* [Task goal]: What follows is a set of records; copy all of it exactly.
━━━━━ The data
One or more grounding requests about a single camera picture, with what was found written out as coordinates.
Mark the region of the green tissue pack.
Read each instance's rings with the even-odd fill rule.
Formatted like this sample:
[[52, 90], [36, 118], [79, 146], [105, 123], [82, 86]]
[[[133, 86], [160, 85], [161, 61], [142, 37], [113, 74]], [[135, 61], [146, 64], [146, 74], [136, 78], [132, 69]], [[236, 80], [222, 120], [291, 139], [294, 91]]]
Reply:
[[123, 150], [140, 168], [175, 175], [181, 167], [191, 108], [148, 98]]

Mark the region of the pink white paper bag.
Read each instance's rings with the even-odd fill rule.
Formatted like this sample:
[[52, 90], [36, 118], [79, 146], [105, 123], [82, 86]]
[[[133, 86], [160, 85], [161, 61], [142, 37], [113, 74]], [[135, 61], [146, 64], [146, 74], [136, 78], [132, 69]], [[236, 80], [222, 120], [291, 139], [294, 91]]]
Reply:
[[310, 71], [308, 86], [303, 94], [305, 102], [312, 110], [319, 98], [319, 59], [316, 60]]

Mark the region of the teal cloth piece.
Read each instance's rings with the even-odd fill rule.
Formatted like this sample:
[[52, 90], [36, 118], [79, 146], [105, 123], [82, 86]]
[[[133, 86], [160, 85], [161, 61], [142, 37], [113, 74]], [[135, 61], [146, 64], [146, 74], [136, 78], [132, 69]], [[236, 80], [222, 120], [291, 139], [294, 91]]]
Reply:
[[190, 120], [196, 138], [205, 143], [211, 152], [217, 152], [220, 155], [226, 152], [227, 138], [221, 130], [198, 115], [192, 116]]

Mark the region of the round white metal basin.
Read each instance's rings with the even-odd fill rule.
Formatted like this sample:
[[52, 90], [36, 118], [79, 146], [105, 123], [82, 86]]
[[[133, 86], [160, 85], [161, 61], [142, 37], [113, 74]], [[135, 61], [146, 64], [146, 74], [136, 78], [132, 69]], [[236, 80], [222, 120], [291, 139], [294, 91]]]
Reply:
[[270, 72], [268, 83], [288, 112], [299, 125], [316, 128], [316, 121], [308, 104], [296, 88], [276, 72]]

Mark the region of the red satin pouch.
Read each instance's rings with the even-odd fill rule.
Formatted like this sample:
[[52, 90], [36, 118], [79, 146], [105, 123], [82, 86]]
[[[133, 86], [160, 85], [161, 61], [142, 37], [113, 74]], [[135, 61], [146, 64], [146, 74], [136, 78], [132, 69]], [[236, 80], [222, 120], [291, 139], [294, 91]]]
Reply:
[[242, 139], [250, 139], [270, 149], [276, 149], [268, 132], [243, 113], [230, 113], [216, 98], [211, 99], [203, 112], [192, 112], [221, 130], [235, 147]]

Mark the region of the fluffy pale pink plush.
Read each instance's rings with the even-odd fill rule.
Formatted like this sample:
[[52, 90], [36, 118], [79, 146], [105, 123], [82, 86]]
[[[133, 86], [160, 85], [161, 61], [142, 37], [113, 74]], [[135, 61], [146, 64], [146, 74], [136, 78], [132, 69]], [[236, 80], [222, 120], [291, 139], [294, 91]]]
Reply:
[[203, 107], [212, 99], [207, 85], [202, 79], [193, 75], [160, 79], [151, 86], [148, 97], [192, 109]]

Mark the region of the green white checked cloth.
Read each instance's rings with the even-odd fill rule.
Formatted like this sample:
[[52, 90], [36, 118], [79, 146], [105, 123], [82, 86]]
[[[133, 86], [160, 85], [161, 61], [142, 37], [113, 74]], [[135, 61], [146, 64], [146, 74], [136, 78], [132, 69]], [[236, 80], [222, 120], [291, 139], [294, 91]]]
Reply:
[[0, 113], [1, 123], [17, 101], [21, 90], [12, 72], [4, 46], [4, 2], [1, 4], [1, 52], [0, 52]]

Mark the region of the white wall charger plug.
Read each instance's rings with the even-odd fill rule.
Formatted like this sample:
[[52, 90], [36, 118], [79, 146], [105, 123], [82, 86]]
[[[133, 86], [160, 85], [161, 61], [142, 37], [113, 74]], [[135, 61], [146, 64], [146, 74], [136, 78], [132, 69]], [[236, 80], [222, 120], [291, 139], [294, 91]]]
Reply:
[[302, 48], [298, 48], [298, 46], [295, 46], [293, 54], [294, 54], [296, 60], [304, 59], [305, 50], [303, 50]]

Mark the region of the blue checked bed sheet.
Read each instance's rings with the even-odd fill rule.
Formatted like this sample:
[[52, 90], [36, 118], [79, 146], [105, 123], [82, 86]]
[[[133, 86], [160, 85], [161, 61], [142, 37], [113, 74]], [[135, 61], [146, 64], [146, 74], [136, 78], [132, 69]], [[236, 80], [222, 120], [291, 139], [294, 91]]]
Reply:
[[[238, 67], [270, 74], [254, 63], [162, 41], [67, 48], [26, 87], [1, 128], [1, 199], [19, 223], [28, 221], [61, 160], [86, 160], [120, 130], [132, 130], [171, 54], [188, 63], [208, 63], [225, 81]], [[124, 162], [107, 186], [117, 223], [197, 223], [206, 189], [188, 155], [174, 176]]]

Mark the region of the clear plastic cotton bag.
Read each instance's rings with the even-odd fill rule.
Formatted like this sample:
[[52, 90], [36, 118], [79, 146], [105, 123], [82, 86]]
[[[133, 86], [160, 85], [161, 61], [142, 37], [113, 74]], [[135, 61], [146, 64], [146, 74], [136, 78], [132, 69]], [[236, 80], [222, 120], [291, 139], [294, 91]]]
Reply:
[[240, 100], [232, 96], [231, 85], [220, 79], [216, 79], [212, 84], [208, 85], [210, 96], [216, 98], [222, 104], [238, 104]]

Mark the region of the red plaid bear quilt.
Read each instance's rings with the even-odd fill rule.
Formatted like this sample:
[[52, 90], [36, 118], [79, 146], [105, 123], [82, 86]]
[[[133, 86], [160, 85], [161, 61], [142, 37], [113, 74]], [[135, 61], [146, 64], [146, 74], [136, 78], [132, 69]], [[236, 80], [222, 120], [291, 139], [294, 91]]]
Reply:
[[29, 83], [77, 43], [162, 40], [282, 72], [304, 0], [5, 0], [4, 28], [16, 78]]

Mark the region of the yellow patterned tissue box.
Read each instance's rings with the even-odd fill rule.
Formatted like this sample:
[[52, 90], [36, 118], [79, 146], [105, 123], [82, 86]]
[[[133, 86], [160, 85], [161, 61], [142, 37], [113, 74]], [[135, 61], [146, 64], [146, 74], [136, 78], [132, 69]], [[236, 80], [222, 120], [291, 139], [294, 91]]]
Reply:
━━━━━━━━━━
* [Answer to the problem]:
One or more grounding requests about a single camera picture, with what was found written out as coordinates.
Mark the region of the green tissue pack.
Read each instance's rings with the even-odd fill rule.
Formatted like this sample:
[[52, 90], [36, 118], [79, 146], [105, 123], [82, 86]]
[[[133, 86], [160, 85], [161, 61], [142, 37], [113, 74]], [[135, 61], [146, 64], [146, 74], [136, 78], [132, 69]], [[236, 80], [222, 120], [291, 139], [294, 91]]]
Reply:
[[123, 150], [140, 168], [175, 175], [181, 167], [191, 108], [148, 98]]

Mark the region of the pink white paper bag.
Read each instance's rings with the even-odd fill rule.
Formatted like this sample:
[[52, 90], [36, 118], [79, 146], [105, 123], [82, 86]]
[[[133, 86], [160, 85], [161, 61], [142, 37], [113, 74]], [[135, 61], [146, 64], [146, 74], [136, 78], [132, 69]], [[236, 80], [222, 120], [291, 139], [294, 91]]]
Reply:
[[310, 71], [308, 86], [303, 94], [305, 102], [312, 110], [319, 98], [319, 59], [316, 60]]

Mark the region of the teal cloth piece.
Read each instance's rings with the even-odd fill rule.
Formatted like this sample:
[[52, 90], [36, 118], [79, 146], [105, 123], [82, 86]]
[[[133, 86], [160, 85], [161, 61], [142, 37], [113, 74]], [[135, 61], [146, 64], [146, 74], [136, 78], [132, 69]], [[236, 80], [222, 120], [291, 139], [294, 91]]]
Reply:
[[190, 120], [196, 138], [205, 143], [211, 152], [217, 152], [220, 155], [226, 152], [227, 138], [221, 130], [198, 115], [192, 116]]

Mark the region of the round white metal basin.
Read each instance's rings with the even-odd fill rule.
Formatted like this sample:
[[52, 90], [36, 118], [79, 146], [105, 123], [82, 86]]
[[[133, 86], [160, 85], [161, 61], [142, 37], [113, 74]], [[135, 61], [146, 64], [146, 74], [136, 78], [132, 69]], [[236, 80], [222, 120], [291, 139], [294, 91]]]
Reply:
[[270, 72], [268, 83], [288, 112], [299, 125], [316, 128], [316, 121], [308, 104], [296, 88], [276, 72]]

Mark the region of the red satin pouch.
Read each instance's rings with the even-odd fill rule.
Formatted like this sample:
[[52, 90], [36, 118], [79, 146], [105, 123], [82, 86]]
[[[133, 86], [160, 85], [161, 61], [142, 37], [113, 74]], [[135, 61], [146, 64], [146, 74], [136, 78], [132, 69]], [[236, 80], [222, 120], [291, 139], [294, 91]]]
Reply:
[[242, 139], [250, 139], [270, 149], [276, 149], [268, 132], [243, 113], [230, 113], [216, 98], [211, 99], [203, 112], [192, 112], [221, 130], [235, 147]]

Mark the region of the fluffy pale pink plush.
Read each instance's rings with the even-odd fill rule.
Formatted like this sample:
[[52, 90], [36, 118], [79, 146], [105, 123], [82, 86]]
[[[133, 86], [160, 85], [161, 61], [142, 37], [113, 74]], [[135, 61], [146, 64], [146, 74], [136, 78], [132, 69]], [[236, 80], [222, 120], [291, 139], [294, 91]]]
Reply:
[[203, 107], [212, 99], [207, 85], [202, 79], [193, 75], [160, 79], [151, 86], [148, 97], [192, 109]]

Mark the region of the green white checked cloth.
Read each instance's rings with the even-odd fill rule.
Formatted like this sample:
[[52, 90], [36, 118], [79, 146], [105, 123], [82, 86]]
[[[133, 86], [160, 85], [161, 61], [142, 37], [113, 74]], [[135, 61], [146, 64], [146, 74], [136, 78], [132, 69]], [[236, 80], [222, 120], [291, 139], [294, 91]]]
Reply:
[[0, 113], [1, 123], [17, 101], [21, 90], [12, 72], [4, 46], [4, 2], [1, 4], [1, 52], [0, 52]]

Mark the region of the white wall charger plug.
Read each instance's rings with the even-odd fill rule.
Formatted like this sample:
[[52, 90], [36, 118], [79, 146], [105, 123], [82, 86]]
[[[133, 86], [160, 85], [161, 61], [142, 37], [113, 74]], [[135, 61], [146, 64], [146, 74], [136, 78], [132, 69]], [[236, 80], [222, 120], [291, 139], [294, 91]]]
Reply:
[[302, 48], [298, 48], [298, 46], [295, 46], [293, 54], [294, 54], [296, 60], [304, 59], [305, 50], [303, 50]]

Mark the region of the blue checked bed sheet.
Read each instance's rings with the even-odd fill rule.
Formatted like this sample:
[[52, 90], [36, 118], [79, 146], [105, 123], [82, 86]]
[[[133, 86], [160, 85], [161, 61], [142, 37], [113, 74]], [[135, 61], [146, 64], [146, 74], [136, 78], [132, 69]], [[236, 80], [222, 120], [291, 139], [294, 91]]]
Reply:
[[[238, 67], [270, 74], [254, 63], [162, 41], [67, 48], [26, 87], [1, 128], [1, 199], [19, 223], [28, 221], [61, 160], [86, 160], [120, 130], [132, 130], [171, 54], [188, 63], [208, 63], [225, 81]], [[124, 162], [107, 186], [117, 223], [197, 223], [206, 189], [188, 155], [174, 176]]]

Mark the region of the clear plastic cotton bag.
Read each instance's rings with the even-odd fill rule.
Formatted like this sample:
[[52, 90], [36, 118], [79, 146], [105, 123], [82, 86]]
[[[133, 86], [160, 85], [161, 61], [142, 37], [113, 74]], [[135, 61], [146, 64], [146, 74], [136, 78], [132, 69]], [[236, 80], [222, 120], [291, 139], [294, 91]]]
Reply:
[[240, 100], [232, 96], [231, 85], [220, 79], [216, 79], [212, 84], [208, 85], [210, 96], [216, 98], [222, 104], [238, 104]]

Mark the region of the red plaid bear quilt.
Read each instance's rings with the even-odd fill rule.
Formatted like this sample:
[[52, 90], [36, 118], [79, 146], [105, 123], [82, 86]]
[[[133, 86], [160, 85], [161, 61], [142, 37], [113, 74]], [[135, 61], [146, 64], [146, 74], [136, 78], [132, 69]], [[236, 80], [222, 120], [291, 139], [294, 91]]]
Reply:
[[29, 83], [77, 43], [162, 40], [282, 72], [304, 0], [5, 0], [4, 28], [16, 78]]

Mark the region of the yellow patterned tissue box.
Read each instance's rings with the even-odd fill rule.
Formatted like this sample:
[[52, 90], [36, 118], [79, 146], [105, 123], [82, 86]]
[[[133, 86], [160, 85], [161, 61], [142, 37], [113, 74]], [[135, 61], [146, 64], [146, 74], [136, 78], [132, 69]], [[236, 80], [222, 120], [291, 139], [294, 91]]]
Reply:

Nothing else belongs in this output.